1Department of Radiology, Seoul National University Hospital, Seoul, Korea 2Institute of Radiation Medicine, Seoul National University College of Medicine, Seoul, Korea 3Department of Radiology, Pusan National University Yangsan Hospital, Yangsan, Korea
Received: January 2, 2019; Accepted: March 23, 2019. Published online: April 15, 2019.
Purpose: To compare the technical success and reliable measurement rates of three shear wave elastography (SWE) techniques, and to assess the inter-platform reproducibility of the resultant liver stiffness measurements.
Methods: This prospective study comprised 54 patients with liver diseases. Liver stiffness (LS) measurements were obtained using two-point SWE (pSWE) techniques (VTQ and S-Shearwave), two-dimensional (2D) SWE, and transient elastography (TE) serving as the reference standard. Technical success rates and reliable measurements of the three techniques were compared. LS values measured using the three techniques and TE were correlated using Spearman correlation coefficients and 95% Bland-Altman limits of agreement. Intra-class correlation coefficients (ICC) were used to analyze the inter-platform reproducibility of LS measurements.
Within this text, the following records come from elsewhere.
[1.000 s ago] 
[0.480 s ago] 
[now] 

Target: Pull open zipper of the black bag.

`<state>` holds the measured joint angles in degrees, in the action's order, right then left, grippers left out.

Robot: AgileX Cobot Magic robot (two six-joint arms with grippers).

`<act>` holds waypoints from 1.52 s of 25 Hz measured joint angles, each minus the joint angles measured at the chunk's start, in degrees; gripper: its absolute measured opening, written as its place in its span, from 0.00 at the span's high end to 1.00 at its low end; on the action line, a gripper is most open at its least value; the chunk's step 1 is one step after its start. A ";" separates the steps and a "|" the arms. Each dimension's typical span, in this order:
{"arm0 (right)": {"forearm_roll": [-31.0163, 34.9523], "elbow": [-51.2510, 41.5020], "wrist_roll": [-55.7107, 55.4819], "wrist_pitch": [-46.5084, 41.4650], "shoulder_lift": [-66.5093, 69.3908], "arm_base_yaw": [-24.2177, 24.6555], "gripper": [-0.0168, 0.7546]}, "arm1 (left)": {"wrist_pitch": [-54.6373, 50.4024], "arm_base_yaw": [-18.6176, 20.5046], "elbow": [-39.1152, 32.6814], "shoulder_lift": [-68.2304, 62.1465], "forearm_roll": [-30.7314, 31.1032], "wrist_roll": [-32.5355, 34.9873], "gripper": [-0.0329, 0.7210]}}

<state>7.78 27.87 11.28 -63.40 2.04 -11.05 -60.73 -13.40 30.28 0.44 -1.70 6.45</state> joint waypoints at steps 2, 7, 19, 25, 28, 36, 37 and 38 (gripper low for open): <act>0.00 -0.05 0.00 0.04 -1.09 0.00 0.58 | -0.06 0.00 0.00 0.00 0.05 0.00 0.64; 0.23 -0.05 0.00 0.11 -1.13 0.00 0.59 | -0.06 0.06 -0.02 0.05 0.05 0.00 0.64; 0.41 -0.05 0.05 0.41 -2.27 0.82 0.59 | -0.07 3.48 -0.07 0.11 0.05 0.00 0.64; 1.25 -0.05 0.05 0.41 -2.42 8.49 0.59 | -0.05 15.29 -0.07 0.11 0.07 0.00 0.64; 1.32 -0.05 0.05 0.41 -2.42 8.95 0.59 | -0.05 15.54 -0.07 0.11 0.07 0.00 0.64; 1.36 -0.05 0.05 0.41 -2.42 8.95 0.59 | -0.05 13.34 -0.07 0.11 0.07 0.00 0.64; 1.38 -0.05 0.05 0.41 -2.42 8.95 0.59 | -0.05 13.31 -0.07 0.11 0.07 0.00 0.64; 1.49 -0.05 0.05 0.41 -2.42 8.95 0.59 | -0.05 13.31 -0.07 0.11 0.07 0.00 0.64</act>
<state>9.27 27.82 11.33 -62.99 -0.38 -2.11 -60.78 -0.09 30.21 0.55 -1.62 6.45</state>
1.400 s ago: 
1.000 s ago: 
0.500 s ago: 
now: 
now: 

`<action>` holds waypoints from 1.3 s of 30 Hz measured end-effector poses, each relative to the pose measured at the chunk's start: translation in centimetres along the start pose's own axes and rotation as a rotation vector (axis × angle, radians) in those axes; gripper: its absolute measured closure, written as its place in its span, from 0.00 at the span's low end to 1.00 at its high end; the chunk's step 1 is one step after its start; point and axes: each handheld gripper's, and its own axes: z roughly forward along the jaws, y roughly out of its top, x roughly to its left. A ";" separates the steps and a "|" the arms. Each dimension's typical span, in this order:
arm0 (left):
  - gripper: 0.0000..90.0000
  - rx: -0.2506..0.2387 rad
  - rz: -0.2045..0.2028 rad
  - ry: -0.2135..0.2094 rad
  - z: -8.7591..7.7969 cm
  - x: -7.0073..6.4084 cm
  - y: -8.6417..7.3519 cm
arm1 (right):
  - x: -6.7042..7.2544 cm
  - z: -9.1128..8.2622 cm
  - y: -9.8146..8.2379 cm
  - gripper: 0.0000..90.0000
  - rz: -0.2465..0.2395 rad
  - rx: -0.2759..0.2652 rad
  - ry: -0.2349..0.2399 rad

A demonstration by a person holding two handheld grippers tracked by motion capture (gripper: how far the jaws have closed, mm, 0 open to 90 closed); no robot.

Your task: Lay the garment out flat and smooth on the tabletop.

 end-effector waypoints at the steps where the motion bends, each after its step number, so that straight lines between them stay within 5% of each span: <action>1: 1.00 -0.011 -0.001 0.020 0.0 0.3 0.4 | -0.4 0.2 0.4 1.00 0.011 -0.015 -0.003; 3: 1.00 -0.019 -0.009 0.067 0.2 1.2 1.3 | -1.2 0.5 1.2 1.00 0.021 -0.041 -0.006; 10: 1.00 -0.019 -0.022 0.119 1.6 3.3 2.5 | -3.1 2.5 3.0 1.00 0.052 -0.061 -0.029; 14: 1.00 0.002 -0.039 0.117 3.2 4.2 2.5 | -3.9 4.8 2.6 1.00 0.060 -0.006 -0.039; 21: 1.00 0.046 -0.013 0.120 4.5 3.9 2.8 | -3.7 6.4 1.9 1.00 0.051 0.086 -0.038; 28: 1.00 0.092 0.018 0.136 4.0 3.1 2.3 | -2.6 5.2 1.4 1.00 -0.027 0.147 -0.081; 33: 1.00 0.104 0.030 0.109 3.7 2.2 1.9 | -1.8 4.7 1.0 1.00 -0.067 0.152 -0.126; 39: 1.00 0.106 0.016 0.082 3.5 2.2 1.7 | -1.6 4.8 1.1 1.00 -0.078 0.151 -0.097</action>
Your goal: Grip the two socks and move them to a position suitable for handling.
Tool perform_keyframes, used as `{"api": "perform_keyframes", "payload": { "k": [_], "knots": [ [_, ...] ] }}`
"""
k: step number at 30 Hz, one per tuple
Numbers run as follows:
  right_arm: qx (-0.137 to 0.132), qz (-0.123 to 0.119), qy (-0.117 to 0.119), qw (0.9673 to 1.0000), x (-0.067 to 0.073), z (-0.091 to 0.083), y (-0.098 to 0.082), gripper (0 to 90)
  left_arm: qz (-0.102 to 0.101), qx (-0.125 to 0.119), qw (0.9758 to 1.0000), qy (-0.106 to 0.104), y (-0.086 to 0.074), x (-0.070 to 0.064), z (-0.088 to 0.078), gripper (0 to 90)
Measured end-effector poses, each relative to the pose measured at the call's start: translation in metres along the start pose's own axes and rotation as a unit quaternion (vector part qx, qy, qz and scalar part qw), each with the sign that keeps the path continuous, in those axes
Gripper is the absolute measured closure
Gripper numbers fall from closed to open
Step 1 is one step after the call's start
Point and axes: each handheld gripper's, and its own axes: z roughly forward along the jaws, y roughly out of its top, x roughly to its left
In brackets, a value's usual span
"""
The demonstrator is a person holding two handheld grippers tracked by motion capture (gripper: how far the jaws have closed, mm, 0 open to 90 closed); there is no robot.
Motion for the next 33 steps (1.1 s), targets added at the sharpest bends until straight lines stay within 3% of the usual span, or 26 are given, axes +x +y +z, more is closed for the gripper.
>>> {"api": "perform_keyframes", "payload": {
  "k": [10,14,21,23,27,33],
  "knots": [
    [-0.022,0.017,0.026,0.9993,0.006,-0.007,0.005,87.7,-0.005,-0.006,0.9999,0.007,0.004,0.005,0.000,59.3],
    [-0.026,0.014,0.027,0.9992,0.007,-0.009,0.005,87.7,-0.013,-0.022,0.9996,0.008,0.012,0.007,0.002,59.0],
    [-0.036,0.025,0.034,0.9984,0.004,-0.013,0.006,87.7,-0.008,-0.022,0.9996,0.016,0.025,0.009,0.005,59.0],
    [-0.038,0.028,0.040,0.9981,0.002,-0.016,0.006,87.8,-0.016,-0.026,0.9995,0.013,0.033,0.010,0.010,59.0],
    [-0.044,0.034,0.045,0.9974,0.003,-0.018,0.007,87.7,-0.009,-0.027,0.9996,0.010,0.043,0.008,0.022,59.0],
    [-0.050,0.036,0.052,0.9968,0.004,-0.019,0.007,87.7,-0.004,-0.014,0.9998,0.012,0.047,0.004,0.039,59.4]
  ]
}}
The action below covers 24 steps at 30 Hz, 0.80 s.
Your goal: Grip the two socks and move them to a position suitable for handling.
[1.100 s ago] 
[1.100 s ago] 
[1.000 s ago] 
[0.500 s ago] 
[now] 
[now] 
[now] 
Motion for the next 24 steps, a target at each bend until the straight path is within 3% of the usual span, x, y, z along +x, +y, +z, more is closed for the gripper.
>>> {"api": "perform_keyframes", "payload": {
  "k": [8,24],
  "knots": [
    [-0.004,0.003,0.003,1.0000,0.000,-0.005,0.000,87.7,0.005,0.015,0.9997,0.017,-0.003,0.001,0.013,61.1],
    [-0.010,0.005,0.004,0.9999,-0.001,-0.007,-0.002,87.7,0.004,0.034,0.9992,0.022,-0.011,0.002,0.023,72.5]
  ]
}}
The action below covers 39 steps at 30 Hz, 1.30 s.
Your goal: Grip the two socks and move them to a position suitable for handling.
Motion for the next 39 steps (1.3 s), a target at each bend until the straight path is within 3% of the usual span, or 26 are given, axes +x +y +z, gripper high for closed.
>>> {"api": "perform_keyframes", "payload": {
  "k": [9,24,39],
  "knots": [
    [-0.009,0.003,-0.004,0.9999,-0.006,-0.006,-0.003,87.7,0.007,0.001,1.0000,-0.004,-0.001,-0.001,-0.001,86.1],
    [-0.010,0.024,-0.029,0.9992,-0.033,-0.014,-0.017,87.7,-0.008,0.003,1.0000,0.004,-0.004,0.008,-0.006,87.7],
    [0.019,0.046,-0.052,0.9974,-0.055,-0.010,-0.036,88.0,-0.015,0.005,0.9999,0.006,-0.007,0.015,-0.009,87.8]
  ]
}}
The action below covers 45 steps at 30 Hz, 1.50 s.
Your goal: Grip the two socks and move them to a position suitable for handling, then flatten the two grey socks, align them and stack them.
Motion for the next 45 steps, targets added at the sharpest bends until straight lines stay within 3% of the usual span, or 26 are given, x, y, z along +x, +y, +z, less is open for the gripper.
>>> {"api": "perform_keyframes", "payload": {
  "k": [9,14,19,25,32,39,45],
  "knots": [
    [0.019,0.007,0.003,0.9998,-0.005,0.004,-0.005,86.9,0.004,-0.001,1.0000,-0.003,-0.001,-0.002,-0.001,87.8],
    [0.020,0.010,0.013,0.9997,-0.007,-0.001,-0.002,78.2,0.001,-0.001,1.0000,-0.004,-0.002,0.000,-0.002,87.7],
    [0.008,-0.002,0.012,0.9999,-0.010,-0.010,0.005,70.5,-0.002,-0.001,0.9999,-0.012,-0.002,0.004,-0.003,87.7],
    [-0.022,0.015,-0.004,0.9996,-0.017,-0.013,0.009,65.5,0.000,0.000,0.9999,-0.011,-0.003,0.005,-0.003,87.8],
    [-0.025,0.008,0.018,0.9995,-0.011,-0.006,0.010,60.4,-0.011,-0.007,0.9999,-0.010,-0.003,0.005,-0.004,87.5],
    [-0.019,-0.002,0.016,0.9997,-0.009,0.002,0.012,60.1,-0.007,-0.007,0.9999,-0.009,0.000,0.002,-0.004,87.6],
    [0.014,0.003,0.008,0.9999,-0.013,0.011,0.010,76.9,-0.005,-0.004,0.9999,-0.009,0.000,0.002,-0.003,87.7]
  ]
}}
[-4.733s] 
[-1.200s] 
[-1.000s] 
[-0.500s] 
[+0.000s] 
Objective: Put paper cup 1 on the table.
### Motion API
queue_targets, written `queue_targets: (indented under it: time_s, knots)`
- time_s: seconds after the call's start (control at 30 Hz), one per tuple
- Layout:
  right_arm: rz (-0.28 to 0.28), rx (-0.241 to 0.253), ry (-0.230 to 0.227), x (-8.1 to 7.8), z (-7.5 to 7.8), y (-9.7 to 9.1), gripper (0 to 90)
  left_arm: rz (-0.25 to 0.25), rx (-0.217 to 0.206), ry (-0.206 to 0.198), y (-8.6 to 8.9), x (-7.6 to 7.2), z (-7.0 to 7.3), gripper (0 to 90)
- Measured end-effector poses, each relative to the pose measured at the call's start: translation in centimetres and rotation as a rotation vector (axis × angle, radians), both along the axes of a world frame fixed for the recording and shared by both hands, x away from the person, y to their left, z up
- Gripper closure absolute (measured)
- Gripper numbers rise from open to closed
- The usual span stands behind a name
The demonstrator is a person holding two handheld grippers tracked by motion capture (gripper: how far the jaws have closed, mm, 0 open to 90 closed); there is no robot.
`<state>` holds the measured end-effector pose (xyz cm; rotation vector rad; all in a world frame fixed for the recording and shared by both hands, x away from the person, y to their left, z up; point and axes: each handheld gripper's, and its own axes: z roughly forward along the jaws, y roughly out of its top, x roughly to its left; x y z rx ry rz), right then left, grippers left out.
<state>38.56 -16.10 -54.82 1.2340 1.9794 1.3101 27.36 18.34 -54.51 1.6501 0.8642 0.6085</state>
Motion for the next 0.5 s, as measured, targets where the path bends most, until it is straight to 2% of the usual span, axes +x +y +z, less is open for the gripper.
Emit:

Results: Three SWE techniques and TE showed similar technical success rates (p = 0.682) but demonstrated significant differences in the reliability of LS measurements (p =0.006) and mean LS measurements (p <0.0001). Despite strong correlations (r =0.73-0.94) between SWE systems, various degrees of inter-platform reproducibility (ICC = 0.58-0.92) were observed for the three SWE techniques. The best agreement was observed between S-Shearwave and TE (ICC = 0.92), and the worst agreement was observed between 2D-SWE and TE (ICC = 0.58). In Bland-Altman analysis, tendency toward lower LS values with the three SWE techniques than TE in patients with F3 and F4 was observed.
Conclusion: Significant inter-system variability was observed in LS measurements of the three SWE techniques. Therefore, LS values measured using different SWE techniques should not be used interchangeably for longitudinal follow-up.